I tried to ignore the fact that I was already sated as we had not even begun to explore the list of entrees. Theophile was heating up some boeuf vindaloo for the customers who had begun to fill up the restaurant.
"They are my regulars," explained Theophile, who learned cooking at his grandmother's ladle and opened Le Dodo nine years ago. "They come every week. It's reckoned that my vindaloo is the hottest food in Australia."
Whoever did the reckoning was right. I washed down my potent portion with some cold Australian beer and moved on to a superb rougaile de camarons. To prepare this dish, Theophile briefly cooked large shrimp in a sauce made by adding tomatoes to saute'ed onion, garlic, ginger, thyme, and parsley. It was the best dish of all.
I dared not eat another morsel and had to be content with descriptions of those dishes I would not be able to try. Carri de Crabe, I learned, was made by cooking crab claws in a mild curry. Poulet saute' a l'estragon is, as the name suggests, chicken saute'ed in wine, cream, and fresh tarragon.

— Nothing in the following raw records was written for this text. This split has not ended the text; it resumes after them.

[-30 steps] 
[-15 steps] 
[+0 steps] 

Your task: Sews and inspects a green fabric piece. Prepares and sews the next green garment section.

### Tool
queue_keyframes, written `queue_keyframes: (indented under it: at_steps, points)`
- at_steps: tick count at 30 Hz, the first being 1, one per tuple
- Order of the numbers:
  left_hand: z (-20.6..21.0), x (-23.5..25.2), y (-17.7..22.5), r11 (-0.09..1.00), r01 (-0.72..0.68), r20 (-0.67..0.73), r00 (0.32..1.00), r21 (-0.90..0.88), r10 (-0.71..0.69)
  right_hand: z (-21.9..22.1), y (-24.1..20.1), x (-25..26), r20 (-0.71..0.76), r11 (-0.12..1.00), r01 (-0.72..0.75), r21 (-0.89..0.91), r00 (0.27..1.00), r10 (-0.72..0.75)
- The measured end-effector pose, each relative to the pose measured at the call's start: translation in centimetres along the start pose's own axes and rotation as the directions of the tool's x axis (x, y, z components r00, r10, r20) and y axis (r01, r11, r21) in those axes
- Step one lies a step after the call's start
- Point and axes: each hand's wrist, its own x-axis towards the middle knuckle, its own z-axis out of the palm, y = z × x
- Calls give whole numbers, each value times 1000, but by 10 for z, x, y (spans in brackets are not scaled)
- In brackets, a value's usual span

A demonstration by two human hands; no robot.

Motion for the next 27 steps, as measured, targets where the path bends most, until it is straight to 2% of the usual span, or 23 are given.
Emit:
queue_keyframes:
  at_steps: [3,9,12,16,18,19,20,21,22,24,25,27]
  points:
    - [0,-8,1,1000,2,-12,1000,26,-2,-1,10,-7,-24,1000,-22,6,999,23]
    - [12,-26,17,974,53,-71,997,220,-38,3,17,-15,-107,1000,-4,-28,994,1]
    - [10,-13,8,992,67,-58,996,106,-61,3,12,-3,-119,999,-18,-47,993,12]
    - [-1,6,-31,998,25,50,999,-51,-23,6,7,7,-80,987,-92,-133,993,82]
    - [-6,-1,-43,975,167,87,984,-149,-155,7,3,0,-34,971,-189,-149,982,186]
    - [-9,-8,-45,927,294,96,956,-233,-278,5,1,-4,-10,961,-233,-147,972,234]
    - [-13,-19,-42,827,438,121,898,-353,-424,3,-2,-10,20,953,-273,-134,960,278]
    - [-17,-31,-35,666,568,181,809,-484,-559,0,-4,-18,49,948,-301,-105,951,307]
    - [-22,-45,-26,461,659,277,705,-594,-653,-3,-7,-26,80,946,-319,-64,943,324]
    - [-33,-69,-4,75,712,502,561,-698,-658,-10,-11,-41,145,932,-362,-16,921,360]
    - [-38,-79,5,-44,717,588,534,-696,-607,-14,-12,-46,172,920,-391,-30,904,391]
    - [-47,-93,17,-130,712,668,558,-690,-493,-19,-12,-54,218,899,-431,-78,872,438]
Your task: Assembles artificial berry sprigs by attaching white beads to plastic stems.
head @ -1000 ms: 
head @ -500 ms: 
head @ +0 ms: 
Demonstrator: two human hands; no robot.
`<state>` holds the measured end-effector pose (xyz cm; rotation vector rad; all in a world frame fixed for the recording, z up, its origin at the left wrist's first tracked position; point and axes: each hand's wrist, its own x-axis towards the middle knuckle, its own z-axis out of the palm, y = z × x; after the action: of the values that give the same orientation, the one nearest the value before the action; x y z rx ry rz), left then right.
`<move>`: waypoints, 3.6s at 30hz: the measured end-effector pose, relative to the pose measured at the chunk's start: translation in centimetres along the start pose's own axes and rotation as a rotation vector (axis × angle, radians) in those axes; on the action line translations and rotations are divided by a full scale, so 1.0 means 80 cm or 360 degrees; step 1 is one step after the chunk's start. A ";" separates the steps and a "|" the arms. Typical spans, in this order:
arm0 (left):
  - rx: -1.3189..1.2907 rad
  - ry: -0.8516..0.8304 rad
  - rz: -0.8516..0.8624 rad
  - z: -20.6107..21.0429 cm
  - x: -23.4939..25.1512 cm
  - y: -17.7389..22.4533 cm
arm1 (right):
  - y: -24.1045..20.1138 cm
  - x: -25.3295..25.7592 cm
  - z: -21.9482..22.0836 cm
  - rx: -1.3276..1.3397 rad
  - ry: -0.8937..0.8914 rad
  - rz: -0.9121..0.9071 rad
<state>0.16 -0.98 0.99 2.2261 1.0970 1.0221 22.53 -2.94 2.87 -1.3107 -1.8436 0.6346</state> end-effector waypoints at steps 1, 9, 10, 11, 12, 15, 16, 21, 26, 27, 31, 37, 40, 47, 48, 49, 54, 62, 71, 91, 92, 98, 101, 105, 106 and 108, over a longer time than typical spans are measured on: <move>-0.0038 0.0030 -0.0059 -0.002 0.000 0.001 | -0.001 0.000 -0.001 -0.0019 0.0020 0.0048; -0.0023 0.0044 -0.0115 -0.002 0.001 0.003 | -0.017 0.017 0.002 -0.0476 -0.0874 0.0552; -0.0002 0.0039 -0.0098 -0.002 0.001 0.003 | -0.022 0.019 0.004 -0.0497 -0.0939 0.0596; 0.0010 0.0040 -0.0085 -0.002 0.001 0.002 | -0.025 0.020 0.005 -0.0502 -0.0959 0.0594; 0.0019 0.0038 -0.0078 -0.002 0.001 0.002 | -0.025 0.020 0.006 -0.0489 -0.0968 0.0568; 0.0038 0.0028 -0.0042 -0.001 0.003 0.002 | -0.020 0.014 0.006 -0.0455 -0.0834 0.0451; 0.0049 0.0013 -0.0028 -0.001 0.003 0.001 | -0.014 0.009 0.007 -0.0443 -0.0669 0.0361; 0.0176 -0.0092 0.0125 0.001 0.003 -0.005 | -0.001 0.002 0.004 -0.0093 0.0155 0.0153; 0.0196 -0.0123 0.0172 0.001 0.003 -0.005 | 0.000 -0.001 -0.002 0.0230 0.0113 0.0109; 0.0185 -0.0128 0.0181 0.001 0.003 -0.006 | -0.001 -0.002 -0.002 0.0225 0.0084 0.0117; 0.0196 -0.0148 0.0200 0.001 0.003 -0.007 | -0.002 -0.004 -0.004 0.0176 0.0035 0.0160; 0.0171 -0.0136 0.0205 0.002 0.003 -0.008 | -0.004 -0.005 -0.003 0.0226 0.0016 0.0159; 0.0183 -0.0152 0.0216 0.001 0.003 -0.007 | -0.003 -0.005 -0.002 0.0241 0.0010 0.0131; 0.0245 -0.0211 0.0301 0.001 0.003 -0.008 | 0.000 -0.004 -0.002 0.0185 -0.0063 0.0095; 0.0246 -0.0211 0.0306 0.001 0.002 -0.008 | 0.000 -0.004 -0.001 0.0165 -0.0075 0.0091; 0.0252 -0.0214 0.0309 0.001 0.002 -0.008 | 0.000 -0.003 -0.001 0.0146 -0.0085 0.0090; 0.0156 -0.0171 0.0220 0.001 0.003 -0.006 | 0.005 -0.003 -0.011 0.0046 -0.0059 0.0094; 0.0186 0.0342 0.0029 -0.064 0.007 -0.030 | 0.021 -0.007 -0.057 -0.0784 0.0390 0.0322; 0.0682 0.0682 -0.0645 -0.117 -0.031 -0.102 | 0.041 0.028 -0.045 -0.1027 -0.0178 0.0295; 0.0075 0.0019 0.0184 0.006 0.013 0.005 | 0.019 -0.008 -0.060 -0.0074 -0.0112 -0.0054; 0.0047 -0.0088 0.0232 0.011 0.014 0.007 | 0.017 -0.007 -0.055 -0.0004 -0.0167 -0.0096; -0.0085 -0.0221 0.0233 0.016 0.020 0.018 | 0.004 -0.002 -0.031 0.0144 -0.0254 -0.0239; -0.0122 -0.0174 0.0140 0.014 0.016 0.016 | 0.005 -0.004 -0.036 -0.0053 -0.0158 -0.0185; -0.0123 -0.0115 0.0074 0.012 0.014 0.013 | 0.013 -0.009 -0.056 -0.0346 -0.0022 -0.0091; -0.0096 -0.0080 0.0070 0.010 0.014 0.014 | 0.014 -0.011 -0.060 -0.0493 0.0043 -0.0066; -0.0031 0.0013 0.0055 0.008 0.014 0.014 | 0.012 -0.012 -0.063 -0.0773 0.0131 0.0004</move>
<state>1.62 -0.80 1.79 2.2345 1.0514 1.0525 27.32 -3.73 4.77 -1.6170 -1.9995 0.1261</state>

"The French influence on our cookery has been very strong," said Theophile, "even though France was in charge of my country for only 95 years. The British took over in 1810 and, although we do like a good cup of tea, they were never able to stamp out the impression which the French made on our kitchen. The Indians, too," he continued, "have made themselves strongly felt, especially with our curries." ROUGAILLE DE CAMARONS (Shrimp in a Tomato-Creole Sauce) (4 servings)
The ginger in the sauce lends a haunting, pungent flavor to this shrimp dish. Plan to serve it over plain, boiled rice.
28-ounce can peeled plum tomatoes, drained
3 tablespoons olive oil
1 medium onion, finely chopped
6 medium (or fewer, to taste) cloves garlic, peeled
1/2 teaspoon dried thyme
2 teaspoons finely minced fresh ginger
2 tablespoons finely minced parsley
2 tablespoons tomato paste
Salt to taste
1 1/4 pounds shrimp, shelled and cleaned
Pure'e the tomatoes in a blender or food processor and set them aside. In a large saucepan, heat the oil and saute' the onions until they are translucent. Pass the garlic through a press into the pot, stirring to blend. Add the thyme, ginger, parsley, tomato paste and salt, and simmer the sauce for about 25 minutes. Adjust the seasonings. Add the shrimp and cook over medium-high heat for about 3 minutes, stirring frequently, just until the shrimp are done. Serve over rice. SERGE'S CHILI-HOT FRUIT SALAD (4 to 6 servings)
The fresh chili in this tropical fruit salad adds a remarkable zing and an unusually delicious flavor. The salad tastes best when eaten chilled, about two hours after it is prepared.
1/4 cup finely chopped fresh mint (or substitute 1 tablespoon dried mint, soaked briefly in the rum)
1/2 cup rum
1 teaspoon chopped fresh green chili pepper, seeded (or substitute dried, crushed red pepper flakes to taste)
Sugar to taste, if desired
Prepare the fruit in the usual way, removing the peel and dicing the flesh into bite-sized pieces. Place the fruit in a large serving bowl and toss with remaining ingredients. Chill before serving.